Dutch government resigns over childcare subsidy scandal

Dutch Prime Minister Mark Rutte arrives before the Council of Ministers at the Binnenhof in The Hague, on Jan 15, 2021. PHOTO: EPA-EFE

AMSTERDAM (REUTERS, AGENCE FRANCE-PRESSE) - Dutch Prime Minister Mark Rutte said on Friday (Jan 15) that he had handed the resignation of his government to King Willem-Alexander.

"The rule of law must protect its citizens from an all-powerful government, and here that's gone terribly wrong," Mr Rutte told a press conference, confirming that he had presented the Cabinet's resignation to the King.

Once dubbed Teflon Mark because scandals never seemed to stick to him, the 53-year-old resigned along with his Cabinet over a row that saw thousands of families wrongly accused of child benefit fraud.

The decision by Mr Rutte's government to step down came in response to a damning report holding it responsible for years of mismanagement of childcare subsidies.
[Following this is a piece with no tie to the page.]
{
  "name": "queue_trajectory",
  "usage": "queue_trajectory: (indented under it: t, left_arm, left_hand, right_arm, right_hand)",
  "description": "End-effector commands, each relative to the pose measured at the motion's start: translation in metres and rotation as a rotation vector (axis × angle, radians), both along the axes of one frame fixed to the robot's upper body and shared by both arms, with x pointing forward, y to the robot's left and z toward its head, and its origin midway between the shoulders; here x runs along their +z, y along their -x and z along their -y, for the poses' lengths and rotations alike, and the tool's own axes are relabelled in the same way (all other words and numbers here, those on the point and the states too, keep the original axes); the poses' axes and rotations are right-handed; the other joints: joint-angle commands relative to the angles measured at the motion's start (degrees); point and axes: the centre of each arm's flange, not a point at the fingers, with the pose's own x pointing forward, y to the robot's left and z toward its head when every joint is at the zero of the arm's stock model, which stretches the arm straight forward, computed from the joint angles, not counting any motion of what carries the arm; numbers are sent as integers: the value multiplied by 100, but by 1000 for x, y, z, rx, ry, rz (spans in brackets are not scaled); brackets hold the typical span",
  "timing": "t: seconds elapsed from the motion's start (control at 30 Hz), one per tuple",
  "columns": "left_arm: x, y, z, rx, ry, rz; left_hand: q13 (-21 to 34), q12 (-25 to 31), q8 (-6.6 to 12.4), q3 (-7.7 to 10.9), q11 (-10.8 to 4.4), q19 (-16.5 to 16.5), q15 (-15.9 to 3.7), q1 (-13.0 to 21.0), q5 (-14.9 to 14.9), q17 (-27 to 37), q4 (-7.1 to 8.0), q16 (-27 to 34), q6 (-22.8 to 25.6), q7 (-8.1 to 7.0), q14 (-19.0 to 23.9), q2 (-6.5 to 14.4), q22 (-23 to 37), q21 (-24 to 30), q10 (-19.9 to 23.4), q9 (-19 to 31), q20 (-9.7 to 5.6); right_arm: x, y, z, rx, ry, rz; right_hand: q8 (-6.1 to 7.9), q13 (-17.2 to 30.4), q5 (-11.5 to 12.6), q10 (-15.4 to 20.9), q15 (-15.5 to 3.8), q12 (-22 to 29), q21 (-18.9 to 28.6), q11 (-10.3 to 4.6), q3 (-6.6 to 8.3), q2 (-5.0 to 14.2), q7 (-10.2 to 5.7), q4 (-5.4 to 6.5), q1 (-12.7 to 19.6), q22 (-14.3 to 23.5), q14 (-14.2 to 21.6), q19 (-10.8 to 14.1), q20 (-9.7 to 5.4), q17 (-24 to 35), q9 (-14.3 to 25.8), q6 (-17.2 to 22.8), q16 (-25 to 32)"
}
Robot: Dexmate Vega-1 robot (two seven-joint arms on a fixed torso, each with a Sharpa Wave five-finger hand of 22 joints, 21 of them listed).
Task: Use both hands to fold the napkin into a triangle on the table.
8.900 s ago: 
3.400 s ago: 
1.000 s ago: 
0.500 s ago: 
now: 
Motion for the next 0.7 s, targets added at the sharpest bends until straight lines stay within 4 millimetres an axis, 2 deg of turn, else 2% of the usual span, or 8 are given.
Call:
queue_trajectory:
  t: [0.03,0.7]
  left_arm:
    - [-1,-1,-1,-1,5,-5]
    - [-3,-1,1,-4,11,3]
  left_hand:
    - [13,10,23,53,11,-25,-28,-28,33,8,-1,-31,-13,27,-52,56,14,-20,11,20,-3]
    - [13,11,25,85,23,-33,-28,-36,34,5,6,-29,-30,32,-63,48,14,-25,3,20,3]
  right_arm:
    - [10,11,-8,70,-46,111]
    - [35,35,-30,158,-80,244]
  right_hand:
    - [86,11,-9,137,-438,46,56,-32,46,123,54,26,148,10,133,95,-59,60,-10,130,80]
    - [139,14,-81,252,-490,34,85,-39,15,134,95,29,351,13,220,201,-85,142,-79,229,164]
That saw the wrongfully accused families condemned to financial ruin.

An inquiry report said around 10,000 families had been wrongfully forced to repay tens of thousands of euros of subsidies, in some cases leading to unemployment, bankruptcies and divorces.

It described such mismanagement over a decade as an "unprecedented injustice". With some parents racially profiled during the investigation, the affair underscored criticisms of the Dutch state under Mr Rutte, including an addiction to frugality and a failure to tackle systemic racism.

The scandal has now tarnished the Liberal leader's carefully honed image as a plain-speaking, pragmatic politician whose traditional values have chimed with voters in the Netherlands since 2010.

Yet with elections due anyway in two months, and Mr Rutte set to stay on as caretaker premier to deal with the coronavirus pandemic, the resignation may in fact change little in the Dutch political landscape.

There will be few tears for his resignation in other European capitals, where Mr Rutte has made few friends with his constant pushing of Dutch-style austerity.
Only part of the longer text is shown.